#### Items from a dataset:
•••••
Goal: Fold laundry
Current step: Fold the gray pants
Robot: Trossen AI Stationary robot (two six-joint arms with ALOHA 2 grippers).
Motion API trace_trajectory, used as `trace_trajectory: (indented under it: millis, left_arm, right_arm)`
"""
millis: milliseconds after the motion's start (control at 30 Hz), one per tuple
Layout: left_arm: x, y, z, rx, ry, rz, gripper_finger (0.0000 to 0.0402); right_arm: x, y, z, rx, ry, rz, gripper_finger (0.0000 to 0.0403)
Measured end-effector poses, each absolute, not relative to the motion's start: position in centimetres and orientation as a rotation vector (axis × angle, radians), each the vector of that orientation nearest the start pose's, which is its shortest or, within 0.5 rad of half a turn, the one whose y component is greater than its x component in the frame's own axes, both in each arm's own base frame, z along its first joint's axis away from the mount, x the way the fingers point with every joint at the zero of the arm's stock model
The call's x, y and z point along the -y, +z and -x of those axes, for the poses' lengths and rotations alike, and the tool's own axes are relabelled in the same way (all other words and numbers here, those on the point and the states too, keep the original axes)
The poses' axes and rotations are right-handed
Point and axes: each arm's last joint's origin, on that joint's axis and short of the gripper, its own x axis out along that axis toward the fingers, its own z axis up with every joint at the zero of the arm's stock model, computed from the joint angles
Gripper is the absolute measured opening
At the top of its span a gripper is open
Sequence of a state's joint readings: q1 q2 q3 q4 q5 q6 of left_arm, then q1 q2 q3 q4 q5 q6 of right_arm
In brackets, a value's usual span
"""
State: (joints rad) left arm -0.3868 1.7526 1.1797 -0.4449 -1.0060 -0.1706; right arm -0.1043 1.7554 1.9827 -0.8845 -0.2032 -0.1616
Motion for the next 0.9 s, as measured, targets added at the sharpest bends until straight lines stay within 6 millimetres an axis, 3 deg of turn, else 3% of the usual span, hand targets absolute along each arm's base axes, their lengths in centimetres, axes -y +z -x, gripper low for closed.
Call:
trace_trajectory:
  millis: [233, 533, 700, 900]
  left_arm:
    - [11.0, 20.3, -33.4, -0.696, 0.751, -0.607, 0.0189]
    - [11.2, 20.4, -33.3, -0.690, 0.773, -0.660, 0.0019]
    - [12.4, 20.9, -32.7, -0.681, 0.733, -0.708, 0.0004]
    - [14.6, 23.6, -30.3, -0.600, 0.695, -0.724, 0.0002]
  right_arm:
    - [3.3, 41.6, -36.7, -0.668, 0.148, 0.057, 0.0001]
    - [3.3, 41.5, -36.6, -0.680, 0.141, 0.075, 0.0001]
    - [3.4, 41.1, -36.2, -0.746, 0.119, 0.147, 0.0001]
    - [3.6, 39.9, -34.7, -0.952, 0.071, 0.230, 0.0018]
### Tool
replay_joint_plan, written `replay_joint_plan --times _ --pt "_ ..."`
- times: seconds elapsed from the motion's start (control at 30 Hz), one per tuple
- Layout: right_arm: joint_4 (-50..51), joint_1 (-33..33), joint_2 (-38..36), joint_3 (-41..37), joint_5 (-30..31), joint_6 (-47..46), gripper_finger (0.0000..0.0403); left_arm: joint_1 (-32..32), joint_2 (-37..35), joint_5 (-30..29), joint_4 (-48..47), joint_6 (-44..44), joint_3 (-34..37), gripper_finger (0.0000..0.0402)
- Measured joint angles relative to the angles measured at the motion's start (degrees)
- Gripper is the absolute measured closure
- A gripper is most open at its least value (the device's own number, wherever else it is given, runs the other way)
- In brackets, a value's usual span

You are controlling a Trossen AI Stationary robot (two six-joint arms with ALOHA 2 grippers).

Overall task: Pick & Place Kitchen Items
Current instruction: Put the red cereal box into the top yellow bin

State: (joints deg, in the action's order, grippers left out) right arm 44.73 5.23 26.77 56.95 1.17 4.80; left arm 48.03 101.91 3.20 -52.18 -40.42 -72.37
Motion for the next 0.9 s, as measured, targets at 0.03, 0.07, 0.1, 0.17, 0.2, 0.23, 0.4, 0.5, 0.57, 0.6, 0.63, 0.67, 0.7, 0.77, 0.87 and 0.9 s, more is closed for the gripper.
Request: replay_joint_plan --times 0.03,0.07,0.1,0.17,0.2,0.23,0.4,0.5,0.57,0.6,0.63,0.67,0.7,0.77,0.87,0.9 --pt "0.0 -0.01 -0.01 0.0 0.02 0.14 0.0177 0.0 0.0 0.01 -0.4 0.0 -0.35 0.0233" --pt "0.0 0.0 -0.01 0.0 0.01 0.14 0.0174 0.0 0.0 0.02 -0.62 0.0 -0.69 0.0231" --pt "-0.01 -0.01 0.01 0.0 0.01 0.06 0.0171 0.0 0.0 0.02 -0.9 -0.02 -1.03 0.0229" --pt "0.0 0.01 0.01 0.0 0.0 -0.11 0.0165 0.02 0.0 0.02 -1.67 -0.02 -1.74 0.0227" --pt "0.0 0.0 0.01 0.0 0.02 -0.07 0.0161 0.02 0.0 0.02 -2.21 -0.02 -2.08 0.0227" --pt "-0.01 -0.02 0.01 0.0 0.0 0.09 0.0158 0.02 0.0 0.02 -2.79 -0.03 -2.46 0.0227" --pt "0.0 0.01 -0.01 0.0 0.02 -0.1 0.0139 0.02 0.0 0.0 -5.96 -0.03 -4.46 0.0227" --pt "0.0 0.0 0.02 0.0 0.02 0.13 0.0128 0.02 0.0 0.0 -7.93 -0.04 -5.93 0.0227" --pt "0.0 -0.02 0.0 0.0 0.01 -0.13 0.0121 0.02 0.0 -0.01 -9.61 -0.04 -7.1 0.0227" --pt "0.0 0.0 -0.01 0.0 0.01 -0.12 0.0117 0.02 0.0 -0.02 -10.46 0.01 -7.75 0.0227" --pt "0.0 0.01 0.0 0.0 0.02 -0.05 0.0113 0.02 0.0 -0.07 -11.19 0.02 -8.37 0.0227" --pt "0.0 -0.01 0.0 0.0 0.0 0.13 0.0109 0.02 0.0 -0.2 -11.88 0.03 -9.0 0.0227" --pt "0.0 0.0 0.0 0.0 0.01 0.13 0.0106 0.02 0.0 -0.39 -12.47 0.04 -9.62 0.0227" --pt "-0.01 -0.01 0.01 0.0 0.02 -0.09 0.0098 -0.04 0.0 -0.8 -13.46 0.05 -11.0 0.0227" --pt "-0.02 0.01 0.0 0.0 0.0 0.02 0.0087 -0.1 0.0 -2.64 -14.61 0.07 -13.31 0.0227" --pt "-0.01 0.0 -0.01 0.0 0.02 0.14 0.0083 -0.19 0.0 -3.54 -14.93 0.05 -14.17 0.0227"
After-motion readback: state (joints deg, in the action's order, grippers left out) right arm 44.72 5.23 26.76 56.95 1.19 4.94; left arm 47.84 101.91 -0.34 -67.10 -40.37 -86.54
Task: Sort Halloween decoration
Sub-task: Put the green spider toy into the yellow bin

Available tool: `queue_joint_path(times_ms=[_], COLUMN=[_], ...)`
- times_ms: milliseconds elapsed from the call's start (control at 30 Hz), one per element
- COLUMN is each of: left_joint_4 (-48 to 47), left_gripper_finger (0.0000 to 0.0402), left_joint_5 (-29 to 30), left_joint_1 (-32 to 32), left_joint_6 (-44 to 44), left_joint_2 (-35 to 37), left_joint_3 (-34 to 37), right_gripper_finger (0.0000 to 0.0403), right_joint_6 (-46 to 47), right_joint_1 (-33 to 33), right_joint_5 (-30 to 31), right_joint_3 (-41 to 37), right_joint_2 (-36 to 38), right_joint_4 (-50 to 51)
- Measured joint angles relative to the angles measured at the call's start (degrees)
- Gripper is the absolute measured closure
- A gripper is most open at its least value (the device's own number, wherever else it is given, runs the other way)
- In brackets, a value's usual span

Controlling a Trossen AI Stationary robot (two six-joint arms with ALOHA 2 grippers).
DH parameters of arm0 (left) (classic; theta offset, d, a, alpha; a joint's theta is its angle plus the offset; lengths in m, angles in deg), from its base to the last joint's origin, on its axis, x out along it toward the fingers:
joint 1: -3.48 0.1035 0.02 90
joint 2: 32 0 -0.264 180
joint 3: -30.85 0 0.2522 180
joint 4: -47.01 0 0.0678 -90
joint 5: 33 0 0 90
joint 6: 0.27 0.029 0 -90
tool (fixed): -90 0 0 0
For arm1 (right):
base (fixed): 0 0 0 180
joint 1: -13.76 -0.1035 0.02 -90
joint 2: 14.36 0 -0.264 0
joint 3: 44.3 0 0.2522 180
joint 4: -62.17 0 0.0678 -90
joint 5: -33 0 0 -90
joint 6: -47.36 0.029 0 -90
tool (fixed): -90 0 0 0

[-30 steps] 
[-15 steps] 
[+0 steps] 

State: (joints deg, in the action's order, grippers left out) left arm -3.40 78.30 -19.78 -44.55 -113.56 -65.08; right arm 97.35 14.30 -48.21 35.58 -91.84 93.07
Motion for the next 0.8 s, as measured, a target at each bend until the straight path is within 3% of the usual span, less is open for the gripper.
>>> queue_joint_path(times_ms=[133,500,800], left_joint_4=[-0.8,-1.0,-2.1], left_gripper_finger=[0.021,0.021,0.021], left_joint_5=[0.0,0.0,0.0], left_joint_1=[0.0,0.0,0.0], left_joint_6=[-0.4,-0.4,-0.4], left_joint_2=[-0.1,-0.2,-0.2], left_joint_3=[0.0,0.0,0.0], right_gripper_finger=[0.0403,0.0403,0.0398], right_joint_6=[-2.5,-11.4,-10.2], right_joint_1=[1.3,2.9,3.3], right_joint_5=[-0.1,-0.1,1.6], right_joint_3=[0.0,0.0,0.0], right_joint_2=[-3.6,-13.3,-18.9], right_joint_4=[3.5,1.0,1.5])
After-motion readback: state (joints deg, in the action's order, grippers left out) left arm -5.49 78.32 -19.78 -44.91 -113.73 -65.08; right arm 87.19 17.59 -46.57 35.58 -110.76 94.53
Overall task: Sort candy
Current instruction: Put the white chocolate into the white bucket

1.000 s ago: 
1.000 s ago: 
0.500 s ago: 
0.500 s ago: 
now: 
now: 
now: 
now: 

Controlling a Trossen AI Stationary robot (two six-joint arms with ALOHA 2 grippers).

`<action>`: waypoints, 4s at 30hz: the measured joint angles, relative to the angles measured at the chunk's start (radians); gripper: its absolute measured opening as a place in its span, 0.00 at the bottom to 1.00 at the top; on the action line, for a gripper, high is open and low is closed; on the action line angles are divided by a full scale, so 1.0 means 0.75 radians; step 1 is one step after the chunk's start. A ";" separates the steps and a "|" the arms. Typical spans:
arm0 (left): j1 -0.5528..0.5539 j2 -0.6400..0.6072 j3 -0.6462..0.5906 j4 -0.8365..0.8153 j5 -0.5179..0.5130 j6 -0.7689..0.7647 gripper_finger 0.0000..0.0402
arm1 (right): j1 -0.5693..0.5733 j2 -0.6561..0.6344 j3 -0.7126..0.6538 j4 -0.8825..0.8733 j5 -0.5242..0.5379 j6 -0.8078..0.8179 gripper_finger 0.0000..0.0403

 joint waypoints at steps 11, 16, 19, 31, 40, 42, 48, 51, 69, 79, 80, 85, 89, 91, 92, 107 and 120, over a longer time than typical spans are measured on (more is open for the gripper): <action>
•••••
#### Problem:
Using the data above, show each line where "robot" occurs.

#### Task response:
Robot: Trossen AI Stationary robot (two six-joint arms with ALOHA 2 grippers).
You are controlling a Trossen AI Stationary robot (two six-joint arms with ALOHA 2 grippers).
Controlling a Trossen AI Stationary robot (two six-joint arms with ALOHA 2 grippers).
Controlling a Trossen AI Stationary robot (two six-joint arms with ALOHA 2 grippers).

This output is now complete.